### Task description
Scan the lines below for the string "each" and copy every one that has it.

START Excerpted data

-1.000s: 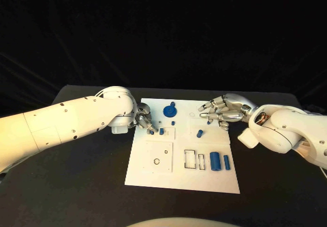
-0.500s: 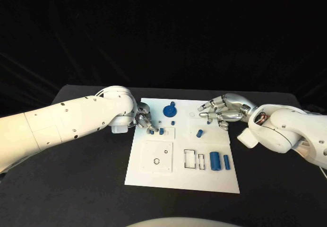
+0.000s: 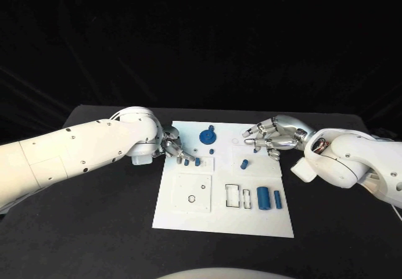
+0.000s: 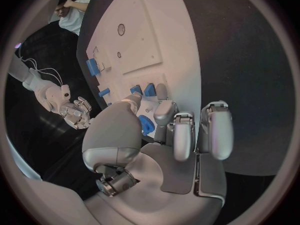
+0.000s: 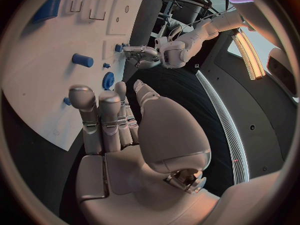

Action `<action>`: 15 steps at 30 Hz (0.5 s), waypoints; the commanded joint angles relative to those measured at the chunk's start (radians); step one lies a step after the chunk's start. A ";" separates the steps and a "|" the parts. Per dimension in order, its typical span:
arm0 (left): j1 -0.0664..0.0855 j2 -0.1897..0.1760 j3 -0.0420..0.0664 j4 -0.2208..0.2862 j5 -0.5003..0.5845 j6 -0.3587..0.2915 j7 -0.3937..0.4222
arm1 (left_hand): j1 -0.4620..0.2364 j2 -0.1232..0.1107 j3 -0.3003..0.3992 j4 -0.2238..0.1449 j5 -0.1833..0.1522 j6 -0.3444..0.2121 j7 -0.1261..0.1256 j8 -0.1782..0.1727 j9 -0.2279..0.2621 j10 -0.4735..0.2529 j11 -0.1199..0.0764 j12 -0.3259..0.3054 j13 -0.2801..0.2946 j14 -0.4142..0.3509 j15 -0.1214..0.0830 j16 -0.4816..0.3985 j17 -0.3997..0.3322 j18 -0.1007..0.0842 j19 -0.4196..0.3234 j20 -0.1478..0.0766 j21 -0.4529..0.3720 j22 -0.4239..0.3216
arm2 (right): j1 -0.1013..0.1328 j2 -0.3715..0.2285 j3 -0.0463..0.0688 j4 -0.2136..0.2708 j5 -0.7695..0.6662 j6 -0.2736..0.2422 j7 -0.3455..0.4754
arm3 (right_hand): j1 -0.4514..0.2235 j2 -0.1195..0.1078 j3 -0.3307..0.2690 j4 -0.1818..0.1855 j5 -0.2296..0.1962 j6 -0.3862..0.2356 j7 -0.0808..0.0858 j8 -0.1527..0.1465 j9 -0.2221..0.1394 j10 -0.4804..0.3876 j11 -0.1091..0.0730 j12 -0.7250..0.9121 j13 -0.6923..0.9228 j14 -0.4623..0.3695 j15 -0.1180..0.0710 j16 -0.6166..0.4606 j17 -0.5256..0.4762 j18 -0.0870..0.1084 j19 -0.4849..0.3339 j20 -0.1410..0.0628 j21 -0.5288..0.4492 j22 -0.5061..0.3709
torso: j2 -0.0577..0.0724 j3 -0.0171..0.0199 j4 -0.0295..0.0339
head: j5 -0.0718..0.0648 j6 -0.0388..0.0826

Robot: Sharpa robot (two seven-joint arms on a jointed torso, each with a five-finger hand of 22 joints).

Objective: Assemble the parts on the task board

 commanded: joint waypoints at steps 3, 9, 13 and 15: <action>0.001 -0.009 0.006 0.015 0.033 -0.100 0.044 | -0.007 0.013 -0.032 -0.001 -0.003 -0.010 0.002 -0.007 -0.002 -0.027 0.003 -0.026 -0.030 0.103 -0.005 0.002 0.263 -0.009 0.038 -0.009 -0.012 0.145 | -0.001 0.000 0.000 0.001 -0.006 0.016 0.002 | -0.004 0.005 -0.001 0.005 0.006 -0.005 0.000 0.004 0.001 -0.007 -0.002 0.004 -0.001 -0.006 0.001 -0.003 -0.001 0.020 -0.007 -0.001 -0.003 -0.001 | 0.000 -0.0005 -0.0001 | -0.001 0.001; 0.002 -0.020 0.009 0.028 0.103 -0.152 0.075 | 0.025 0.041 -0.069 -0.002 -0.002 -0.054 0.019 -0.022 -0.006 -0.104 0.018 -0.110 -0.131 0.103 0.006 0.002 0.263 0.005 0.010 -0.002 -0.070 0.099 | -0.002 0.001 0.000 0.001 -0.006 0.019 0.004 | -0.002 0.003 -0.002 0.005 0.008 -0.007 0.000 0.005 0.001 -0.009 -0.003 0.004 -0.002 -0.007 0.001 -0.004 -0.002 0.020 -0.008 -0.001 -0.005 -0.004 | 0.001 0.0001 -0.0016 | 0.002 0.001; 0.002 -0.027 0.009 0.027 0.175 -0.196 0.131 | 0.096 0.079 -0.102 0.002 -0.001 -0.119 0.051 -0.030 -0.006 -0.267 0.048 -0.262 -0.304 0.077 0.033 -0.049 0.213 0.049 -0.094 0.023 -0.275 -0.058 | -0.002 0.001 0.000 0.000 -0.006 0.019 0.004 | -0.002 0.003 -0.002 0.005 0.008 -0.007 0.000 0.005 0.001 -0.009 -0.003 0.004 -0.002 -0.007 0.001 -0.004 -0.002 0.020 -0.008 -0.001 -0.005 -0.004 | 0.000 0.0000 -0.0001 | -0.003 0.002; 0.003 -0.029 0.009 0.025 0.206 -0.249 0.187 | 0.143 0.097 -0.110 -0.006 0.003 -0.156 0.070 -0.035 -0.010 -0.321 0.065 -0.295 -0.334 0.024 0.047 -0.143 0.126 0.078 -0.172 0.039 -0.430 -0.173 | -0.002 0.000 0.000 0.000 -0.006 0.019 0.004 | -0.002 0.003 -0.002 0.005 0.008 -0.007 0.000 0.005 0.001 -0.009 -0.003 0.004 -0.002 -0.007 0.001 -0.004 -0.002 0.020 -0.008 -0.001 -0.005 -0.004 | 0.000 0.0006 -0.0001 | -0.003 0.003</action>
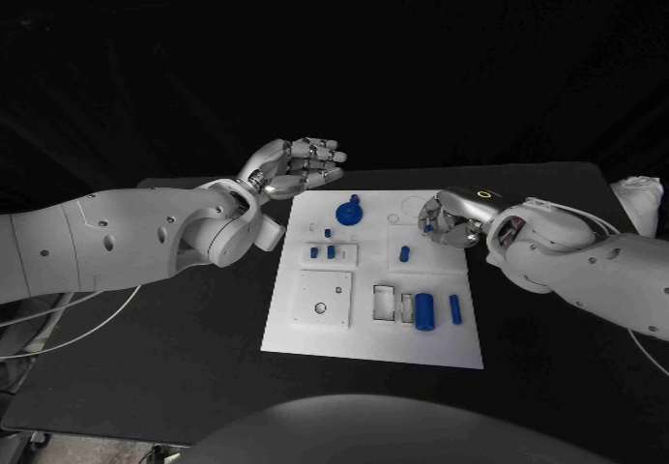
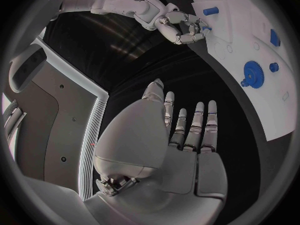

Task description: Assemble the parts on the task board

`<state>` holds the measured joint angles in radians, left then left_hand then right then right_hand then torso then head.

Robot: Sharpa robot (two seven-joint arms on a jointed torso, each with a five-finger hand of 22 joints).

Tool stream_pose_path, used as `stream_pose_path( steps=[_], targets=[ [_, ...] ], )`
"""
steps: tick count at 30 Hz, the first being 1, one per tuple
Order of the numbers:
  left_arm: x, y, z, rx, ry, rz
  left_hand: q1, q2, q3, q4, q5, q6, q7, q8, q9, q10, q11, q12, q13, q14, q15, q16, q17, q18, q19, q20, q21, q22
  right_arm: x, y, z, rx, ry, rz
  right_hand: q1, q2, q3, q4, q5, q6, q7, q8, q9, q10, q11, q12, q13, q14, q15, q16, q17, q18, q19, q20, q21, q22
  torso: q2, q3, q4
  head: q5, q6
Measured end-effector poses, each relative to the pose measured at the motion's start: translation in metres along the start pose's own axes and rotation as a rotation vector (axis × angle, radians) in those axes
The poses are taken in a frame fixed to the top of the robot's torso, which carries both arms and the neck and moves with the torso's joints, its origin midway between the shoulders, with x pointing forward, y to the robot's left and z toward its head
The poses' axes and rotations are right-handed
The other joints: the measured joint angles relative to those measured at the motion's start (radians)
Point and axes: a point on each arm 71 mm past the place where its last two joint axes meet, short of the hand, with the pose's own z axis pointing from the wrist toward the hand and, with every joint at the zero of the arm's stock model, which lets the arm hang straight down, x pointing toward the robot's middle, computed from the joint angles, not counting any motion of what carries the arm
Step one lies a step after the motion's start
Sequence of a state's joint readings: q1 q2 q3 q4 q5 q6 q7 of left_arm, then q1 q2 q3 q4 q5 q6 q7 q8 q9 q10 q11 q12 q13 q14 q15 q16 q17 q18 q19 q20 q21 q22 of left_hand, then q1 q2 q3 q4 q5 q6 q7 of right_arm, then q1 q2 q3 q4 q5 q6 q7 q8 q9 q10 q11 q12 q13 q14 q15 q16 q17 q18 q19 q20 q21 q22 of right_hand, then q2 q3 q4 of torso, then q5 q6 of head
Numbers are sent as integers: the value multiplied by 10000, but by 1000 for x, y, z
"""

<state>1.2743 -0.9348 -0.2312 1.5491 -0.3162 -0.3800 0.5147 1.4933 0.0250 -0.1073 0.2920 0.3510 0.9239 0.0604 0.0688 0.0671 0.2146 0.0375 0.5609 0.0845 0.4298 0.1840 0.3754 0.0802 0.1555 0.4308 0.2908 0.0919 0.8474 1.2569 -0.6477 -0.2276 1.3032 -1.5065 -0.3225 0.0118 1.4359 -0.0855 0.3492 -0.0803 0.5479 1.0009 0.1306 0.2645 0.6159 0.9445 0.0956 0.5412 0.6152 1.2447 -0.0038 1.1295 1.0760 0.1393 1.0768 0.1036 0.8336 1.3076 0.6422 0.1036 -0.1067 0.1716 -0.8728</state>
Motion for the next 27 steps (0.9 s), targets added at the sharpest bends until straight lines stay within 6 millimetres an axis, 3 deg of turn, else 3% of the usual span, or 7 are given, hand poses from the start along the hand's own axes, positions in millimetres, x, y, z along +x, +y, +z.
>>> stream_pose_path(
  steps=[3,10,16,21,27],
  targets=[
    [0,0,0,-30,-3,1,0,0,0,0,0,0,0,0,0,0,0,1,0,0,0,0,1,-1,0,0,0,0,-14,1,-3,-39,-212,-36,-17,14,1,-2,-62,-42,-26,-38,-31,245,-220,-72,-56,0,0,0,-17,0,0,0,1,0,0,-6,-2,12,0],
    [0,1,1,-80,5,4,0,0,-4,4,0,0,0,0,0,0,0,1,-10,35,35,50,-13,-1,36,-37,0,-10,-34,14,-10,-346,-472,112,-164,20,3,-4,-160,-46,-30,-60,-37,351,-298,-113,-133,0,0,0,-26,0,0,0,49,-1,-7,-12,-7,60,0],
    [1,1,2,-106,21,1,38,38,-26,27,40,-1,0,0,0,-16,56,48,-9,34,34,50,-22,0,36,-36,0,-10,-37,37,-15,-873,-436,386,-164,20,4,-5,-242,-93,-12,-88,-29,370,-317,-129,-158,0,0,0,12,-1,1,0,117,-1,-8,-6,-6,197,0],
    [1,1,2,-126,19,3,38,38,-54,-1,39,-39,38,0,0,0,71,48,-18,34,35,50,-32,-1,36,-36,0,-20,-33,65,-14,-1507,-186,593,-164,20,5,-5,-361,-225,15,-192,-27,421,-367,-190,-185,1,0,1,19,-1,-36,37,117,-2,-6,-5,-6,490,0],
    [2,2,2,-136,20,4,38,38,-54,-1,39,-39,38,0,0,0,71,85,-18,34,34,50,-31,0,36,-36,-1,-20,-22,104,-10,-2378,379,808,-188,43,43,19,-431,-296,17,-309,-86,453,-335,-246,-212,1,0,42,22,0,-36,38,200,-2,-6,-6,-3,991,0]
  ],
)
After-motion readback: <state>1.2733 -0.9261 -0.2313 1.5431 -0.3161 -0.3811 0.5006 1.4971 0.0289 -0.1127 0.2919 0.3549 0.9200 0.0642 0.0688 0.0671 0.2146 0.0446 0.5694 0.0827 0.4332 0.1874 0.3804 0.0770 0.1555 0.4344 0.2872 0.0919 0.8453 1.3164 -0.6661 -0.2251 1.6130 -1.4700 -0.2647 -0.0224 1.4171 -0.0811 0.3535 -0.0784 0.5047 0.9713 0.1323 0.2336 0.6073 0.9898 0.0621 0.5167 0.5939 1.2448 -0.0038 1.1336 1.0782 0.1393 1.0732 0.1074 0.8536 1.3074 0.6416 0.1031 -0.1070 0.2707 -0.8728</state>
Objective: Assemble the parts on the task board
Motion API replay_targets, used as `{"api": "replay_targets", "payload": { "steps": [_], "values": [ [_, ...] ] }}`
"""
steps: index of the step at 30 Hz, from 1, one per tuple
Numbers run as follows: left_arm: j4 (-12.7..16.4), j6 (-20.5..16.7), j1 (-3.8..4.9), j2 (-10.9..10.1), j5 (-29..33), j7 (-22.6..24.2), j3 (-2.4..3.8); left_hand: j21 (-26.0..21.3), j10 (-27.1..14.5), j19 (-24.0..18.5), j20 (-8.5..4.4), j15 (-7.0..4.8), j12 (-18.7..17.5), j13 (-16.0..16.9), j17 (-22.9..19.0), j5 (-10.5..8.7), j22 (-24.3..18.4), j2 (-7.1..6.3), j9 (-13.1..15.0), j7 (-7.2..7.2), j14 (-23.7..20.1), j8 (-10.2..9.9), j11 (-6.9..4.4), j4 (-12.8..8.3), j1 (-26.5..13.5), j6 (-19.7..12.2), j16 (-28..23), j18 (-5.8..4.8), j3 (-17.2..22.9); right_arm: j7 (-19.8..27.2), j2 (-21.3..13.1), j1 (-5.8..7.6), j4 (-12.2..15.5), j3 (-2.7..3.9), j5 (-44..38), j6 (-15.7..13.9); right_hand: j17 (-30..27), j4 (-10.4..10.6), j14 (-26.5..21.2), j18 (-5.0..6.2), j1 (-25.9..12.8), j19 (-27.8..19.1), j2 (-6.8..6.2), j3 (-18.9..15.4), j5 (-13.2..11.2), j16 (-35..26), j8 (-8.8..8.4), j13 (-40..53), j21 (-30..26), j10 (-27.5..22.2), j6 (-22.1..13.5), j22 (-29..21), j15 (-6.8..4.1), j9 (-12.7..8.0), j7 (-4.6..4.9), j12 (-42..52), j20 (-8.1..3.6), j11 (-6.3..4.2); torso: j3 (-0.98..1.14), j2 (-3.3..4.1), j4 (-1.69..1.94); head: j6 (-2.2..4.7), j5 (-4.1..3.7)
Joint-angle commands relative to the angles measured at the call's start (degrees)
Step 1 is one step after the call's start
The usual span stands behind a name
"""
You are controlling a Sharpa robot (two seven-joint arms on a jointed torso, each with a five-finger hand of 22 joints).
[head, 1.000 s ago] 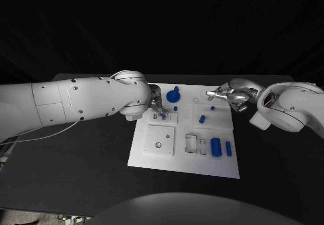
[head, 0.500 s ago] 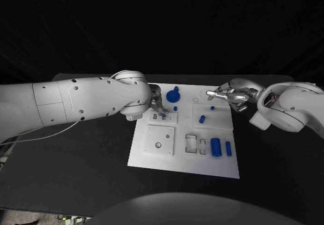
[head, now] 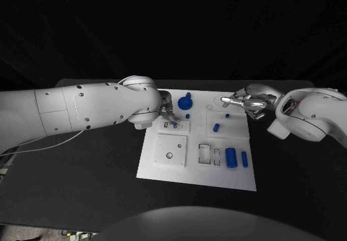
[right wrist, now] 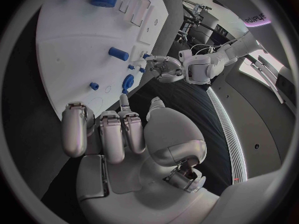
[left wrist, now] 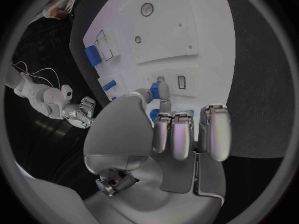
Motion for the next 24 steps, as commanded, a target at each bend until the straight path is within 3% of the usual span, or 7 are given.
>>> {"api": "replay_targets", "payload": {
  "steps": [1,24],
  "values": [
    [-0.03,0.98,-0.11,0.19,0.39,-4.3,0.01,-0.29,6.17,0.09,-0.16,-0.26,0.13,15.07,15.08,-0.16,7.82,0.46,0.07,-0.26,6.13,0.3,-0.2,-3.55,-0.13,-0.01,0.14,-0.1,4.05,0.6,-0.02,-0.05,0.11,-0.01,-0.08,0.11,15.08,-0.1,6.08,1.15,0.62,-0.52,0.04,-0.34,0.27,0.2,-0.04,15.04,-0.29,6.07,0.2,10.65,0.44,0.08,0.04,0.22,0.05,0.43,0.0,-0.01,-0.01,0.0,0.03],
    [-0.69,1.0,-0.29,0.47,0.56,-3.62,0.0,-0.58,6.17,-0.21,-0.1,-0.17,0.13,15.07,15.08,-0.54,7.5,0.36,0.19,-0.13,6.13,0.06,-0.08,-3.76,-0.41,-0.36,0.14,0.0,4.63,0.59,-0.15,-0.07,0.14,-0.01,-0.08,0.2,15.08,-0.1,6.08,1.16,0.73,-0.56,0.06,-0.35,0.33,0.2,-0.07,15.04,-0.34,6.07,0.2,10.63,0.45,0.1,0.07,0.22,0.05,0.44,0.02,-0.01,0.01,0.0,-0.13]
  ]
}}
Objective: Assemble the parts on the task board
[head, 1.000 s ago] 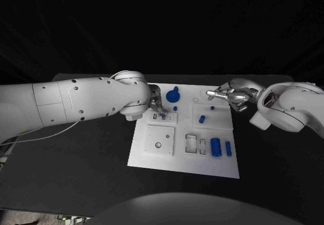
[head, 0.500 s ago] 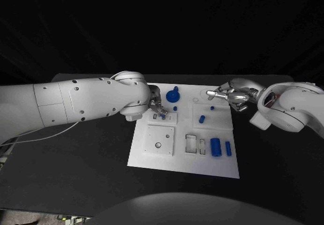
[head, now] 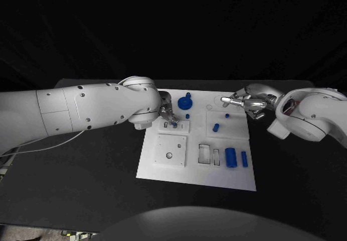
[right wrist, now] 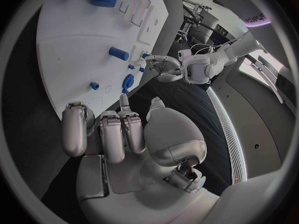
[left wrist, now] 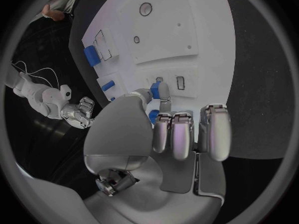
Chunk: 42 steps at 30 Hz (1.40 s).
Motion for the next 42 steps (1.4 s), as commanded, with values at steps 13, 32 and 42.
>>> {"api": "replay_targets", "payload": {
  "steps": [13,32,42],
  "values": [
    [0.01,0.98,-0.43,0.13,0.86,-3.41,0.01,-0.34,6.17,-0.28,-0.08,-0.14,0.13,15.07,15.06,-0.24,7.43,0.34,0.11,-0.13,6.14,-0.04,-0.05,-3.99,-0.46,-0.45,0.14,0.02,4.51,0.36,-0.06,-0.08,0.05,-0.01,-0.09,0.4,15.09,-0.1,6.08,1.17,0.79,-0.41,0.07,-0.35,0.36,0.2,-0.08,15.04,-0.39,6.07,0.2,10.63,0.45,0.06,0.09,0.22,-0.15,0.45,-0.01,0.0,-0.01,0.0,-0.12],
    [-0.09,0.94,-0.52,0.07,0.74,-3.63,0.01,-0.4,6.17,-0.32,-0.04,-0.08,0.13,15.07,15.06,-0.51,7.41,0.26,0.16,-0.08,6.14,-0.15,0.01,-4.16,-0.56,-0.57,0.14,0.03,4.76,0.23,0.22,-0.11,-0.2,-0.01,-0.09,0.51,15.09,-0.11,6.08,1.18,0.88,-0.46,0.07,-0.35,0.38,0.2,-0.1,15.04,-0.44,6.07,0.2,10.61,0.46,0.07,0.1,0.22,-0.14,0.46,-0.03,-0.01,-0.02,0.0,0.22],
    [-0.17,0.55,-0.57,0.35,0.54,-3.7,0.01,-0.63,6.17,-0.42,0.26,0.18,0.13,15.07,15.06,-7.05,7.42,0.31,0.45,0.12,6.14,-0.74,0.25,-4.14,-2.92,-0.6,0.14,0.06,4.24,0.12,0.23,-0.13,-0.3,-0.01,-0.09,0.65,15.09,-0.12,6.08,1.2,0.91,-0.51,0.07,-0.35,0.39,0.2,-0.11,15.04,-0.49,6.07,0.19,10.6,0.46,0.07,0.1,0.22,-0.14,0.46,0.01,0.01,-0.02,0.0,0.27]
  ]
}}
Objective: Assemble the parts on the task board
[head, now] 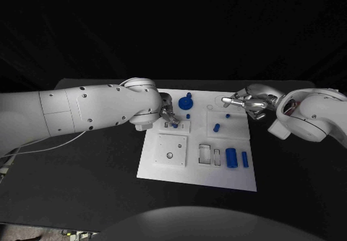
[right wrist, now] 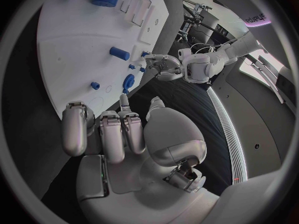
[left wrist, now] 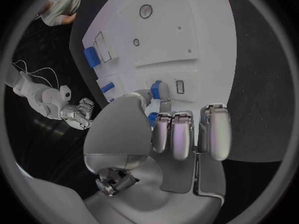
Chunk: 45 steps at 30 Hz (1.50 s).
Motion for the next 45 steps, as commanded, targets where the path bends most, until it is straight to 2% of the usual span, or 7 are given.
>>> {"api": "replay_targets", "payload": {
  "steps": [1,13,19,28,36,45],
  "values": [
    [0.07,0.24,-0.08,0.22,0.03,-3.67,0.0,-0.44,6.27,-0.21,0.05,0.19,0.13,15.07,15.09,-1.07,7.39,-0.29,0.09,-0.15,6.13,-0.45,0.17,-2.33,-1.23,-0.03,0.14,0.06,1.82,0.19,0.04,-0.05,0.0,-0.01,-0.1,0.63,15.07,-0.14,6.09,0.3,0.5,-0.27,0.07,-0.35,0.4,0.2,-0.11,15.04,-0.11,6.07,0.19,10.63,0.47,0.05,0.1,0.22,0.08,0.47,0.02,0.0,0.0,0.0,0.02],
    [-0.12,0.0,-0.26,0.4,0.02,-3.52,0.01,-0.53,6.27,-0.28,0.08,0.22,0.13,15.07,15.09,-1.92,7.34,-0.2,0.08,-0.14,6.13,-0.68,0.2,-2.31,-1.72,-0.08,0.14,0.08,1.34,0.19,-0.18,-0.06,0.09,-0.01,-0.09,0.64,15.07,-0.15,6.09,0.3,0.52,-0.26,0.06,-0.35,0.4,0.2,-0.12,15.04,-0.1,6.07,0.19,10.63,0.47,0.05,0.11,0.22,0.08,0.47,0.04,0.02,-0.01,0.0,-0.12],
    [-0.15,0.16,-0.39,0.43,0.01,-3.6,0.01,-0.64,6.27,-0.32,0.13,0.24,0.13,15.07,15.09,-3.66,7.32,0.03,0.03,-0.09,6.13,-1.06,0.24,-2.45,-2.17,-0.09,0.14,0.1,0.65,0.2,-0.27,-0.07,0.12,-0.01,-0.09,0.62,15.07,-0.17,6.09,0.31,0.58,-0.28,0.05,-0.35,0.41,0.2,-0.13,15.04,-0.12,6.07,0.19,10.62,0.47,0.06,0.11,0.22,0.08,0.47,0.02,0.02,0.0,0.0,-0.18],
    [-0.19,0.39,-0.48,0.49,-0.05,-3.66,0.01,-0.85,6.27,-0.36,0.27,0.37,0.13,15.07,15.09,-8.59,7.34,0.38,-0.12,0.1,6.13,-1.98,0.39,-2.31,-3.51,-0.05,0.14,0.13,-1.63,0.27,-0.27,-0.12,0.1,-0.01,-0.08,0.59,15.07,-0.17,6.09,0.31,0.58,-0.28,0.05,-0.35,0.41,0.2,-0.13,15.04,-0.12,6.07,0.19,10.62,0.47,0.06,0.11,0.22,0.08,0.47,0.03,0.02,0.02,0.0,-0.12],
    [-0.24,0.68,-0.57,0.47,-0.09,-3.78,0.01,-1.0,6.27,-0.39,0.38,0.52,0.13,15.07,15.09,-10.49,7.36,0.35,-0.13,0.3,6.13,-2.43,0.56,-1.92,-4.78,0.09,0.14,0.16,-4.06,0.33,-0.21,-0.26,0.0,-0.01,-0.07,0.63,15.07,-0.18,6.09,0.31,0.65,-0.27,0.05,-0.36,0.41,0.2,-0.15,15.04,-0.13,6.07,0.18,10.63,0.48,0.06,0.12,0.22,0.09,0.48,0.02,-0.01,0.0,0.0,-0.05],
    [-0.4,1.03,-0.75,0.5,-0.12,-3.97,0.01,-1.1,6.27,-0.44,0.42,0.57,0.13,15.07,15.09,-11.32,7.33,0.44,-0.15,0.38,6.13,-2.66,0.63,-1.74,-5.31,0.12,0.14,0.18,-5.09,0.36,-0.26,-0.34,-0.01,-0.01,-0.06,0.66,15.07,-0.17,6.09,0.3,0.67,-0.24,0.05,-0.37,0.41,0.2,-0.17,15.04,-0.11,6.07,0.16,10.64,0.48,0.06,0.13,0.22,0.09,0.48,0.02,0.01,0.0,0.0,-0.08]
  ]
}}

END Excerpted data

### Task output
Robot: Sharpa robot (two seven-joint arms on a jointed torso, each with a five-finger hand of 22 joints).
Robot: Sharpa robot (two seven-joint arms on a jointed torso, each with a five-finger hand of 22 joints).
Measured end-effector poses, each relative to the pose measured at the motion's start: translation in metres along the start pose's own axes and rotation as a rotation vector (axis × angle, radians) in those axes
Point and axes: a point on each arm 71 mm past the place where its last two joint axes meet, short of the hand, with the pose's own z axis pointing from the wrist toward the hand and, with every joint at the zero of the arm's stock model, which lets the arm hang straight down, x pointing toward the robot's middle, computed from the joint angles, not counting any motion of what carries the arm
You are controlling a Sharpa robot (two seven-joint arms on a jointed torso, each with a five-finger hand of 22 joints).
Motion for the next 24 steps, as commanded, a target at each bend until the straight path is within 3% of the usual span, or 7 are given.

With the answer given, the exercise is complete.